Of course, the professional athlete’s dream. “Football player,” says Tray Williams with a big smile.

Another student decided to do more than dream about a profession. “I want to be a man that picks up trash,” says Hunter Dean.

Don’t laugh. Hunter already gets real-world experience. To him, a nice day sounds rather dirty. “I got it,” shouted Hunter as he picks up partially buried glass bottle filled with water while using his special tool.

He doesn’t touch the litter. “I like to pick up litter,” says Hunter as he walks down a sandy, rural road well off the beaten path with his mom and dad.

His dad, Chuck Dean, holds a big orange plastic garbage bag. His mom, Jennifer Dean, uses one of the special pick-up tools like Hunter’s. “People litter a lot,” says Hunter.

The roadside becomes a huge trash can, with bottles, cans and worn out tires that could have snakes living inside. Hunter’s dad checks the tire before he picks it up, and they puts it closer to the road so he can easily drive by and carry it to a local disposal site.

The six year-old never picks up trash alone. “He’s with an adult. So, he is supervised,” says his mom.

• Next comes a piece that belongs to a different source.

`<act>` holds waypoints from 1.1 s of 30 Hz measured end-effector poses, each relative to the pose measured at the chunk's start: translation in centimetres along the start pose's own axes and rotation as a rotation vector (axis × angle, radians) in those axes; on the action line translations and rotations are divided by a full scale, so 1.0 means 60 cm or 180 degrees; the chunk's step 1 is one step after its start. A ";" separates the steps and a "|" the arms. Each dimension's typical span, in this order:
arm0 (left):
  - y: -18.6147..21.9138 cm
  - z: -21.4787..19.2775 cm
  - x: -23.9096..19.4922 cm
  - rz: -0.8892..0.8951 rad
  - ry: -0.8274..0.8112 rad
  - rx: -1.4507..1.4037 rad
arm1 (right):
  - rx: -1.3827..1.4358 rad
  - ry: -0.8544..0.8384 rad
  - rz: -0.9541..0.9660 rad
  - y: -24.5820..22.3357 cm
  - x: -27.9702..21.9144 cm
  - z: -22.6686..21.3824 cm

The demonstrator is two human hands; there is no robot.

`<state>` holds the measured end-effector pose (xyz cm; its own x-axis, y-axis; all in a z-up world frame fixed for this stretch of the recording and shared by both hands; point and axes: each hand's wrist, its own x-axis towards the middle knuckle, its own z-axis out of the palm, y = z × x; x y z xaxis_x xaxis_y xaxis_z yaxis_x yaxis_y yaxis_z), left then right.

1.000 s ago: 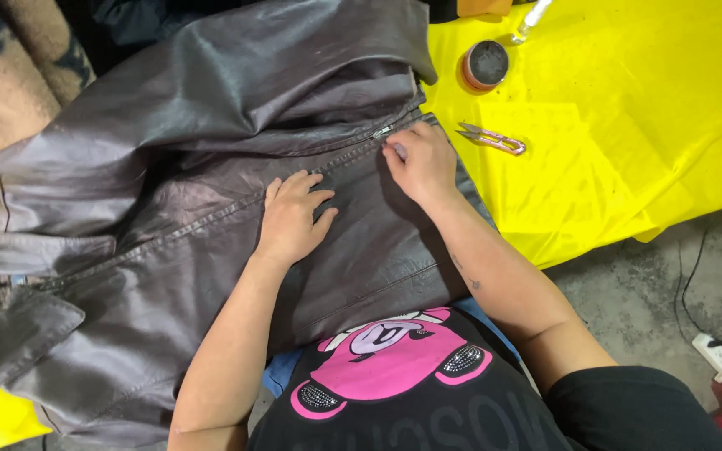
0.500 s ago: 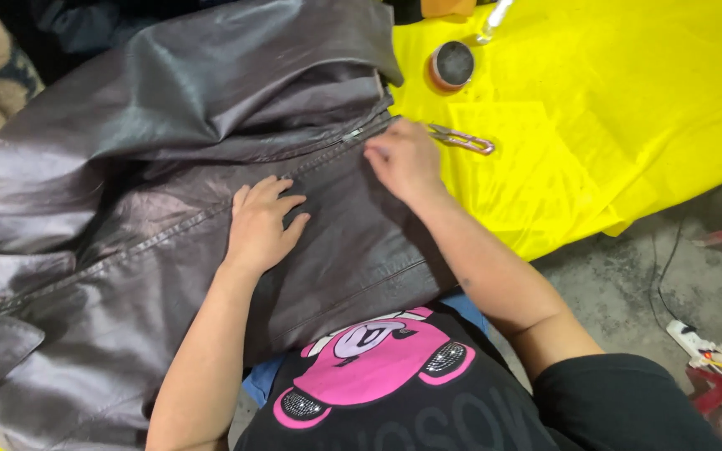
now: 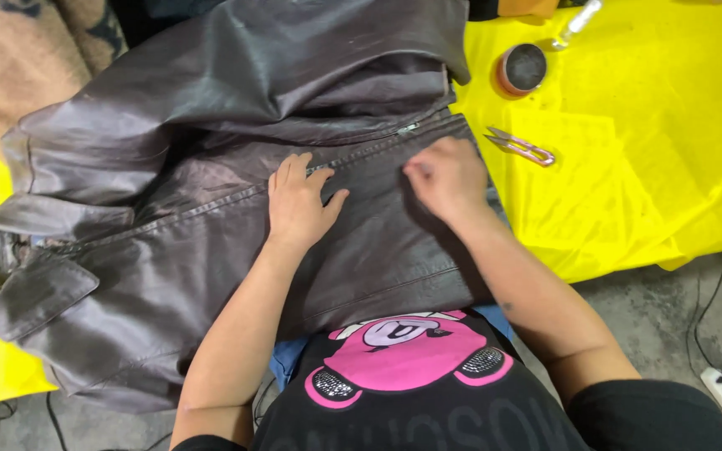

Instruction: The person cleans a dark leather jacket laid on their lap. They first apply a liquid from a small white bottle to the jacket surface, then use a small grey abrasive block to rub the zipper area and the leather surface repeatedly.

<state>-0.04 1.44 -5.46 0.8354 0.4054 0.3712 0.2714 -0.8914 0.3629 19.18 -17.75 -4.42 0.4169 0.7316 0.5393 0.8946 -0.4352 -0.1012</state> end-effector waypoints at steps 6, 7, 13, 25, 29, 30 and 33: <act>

At least one time a week for the past three months Hunter gets out with his family to pick up trash. Sometimes they do it twice a week. Why would a first grader have such a passion about a job at such a young age? “It hurts our animals. They will eat it and then they will die,” says Hunter as he picks up a Styrofoam cup and drops it in the orange bag.

His concern for wildlife and the environment makes his parents proud. “You can’t get adults to come out and do what a six year-old child is out here doing, picking up trash in his community, trying to beautify his community, and it’s the adults who are throwing out the trash. So, who is more of the adult here?” asks his dad.

Hunter’s mom likes his community spirit. “Anything he can do for the community is great. He’s having fun and as long as he’s having fun, we’ll let him do it,” says Jennifer.

They filled a garbage bag in 30 minutes, and sadly, in two days or less the roadside will look as if Hunter had never cleaned it up. He fights a losing battle where he thinks more about making his world a better place, and whose caring amounts to much more than child’s play.

The school published a book about what the students said they wanted to be when they grew up, and in about 20 years, teachers plan to see what careers the young people finally chose.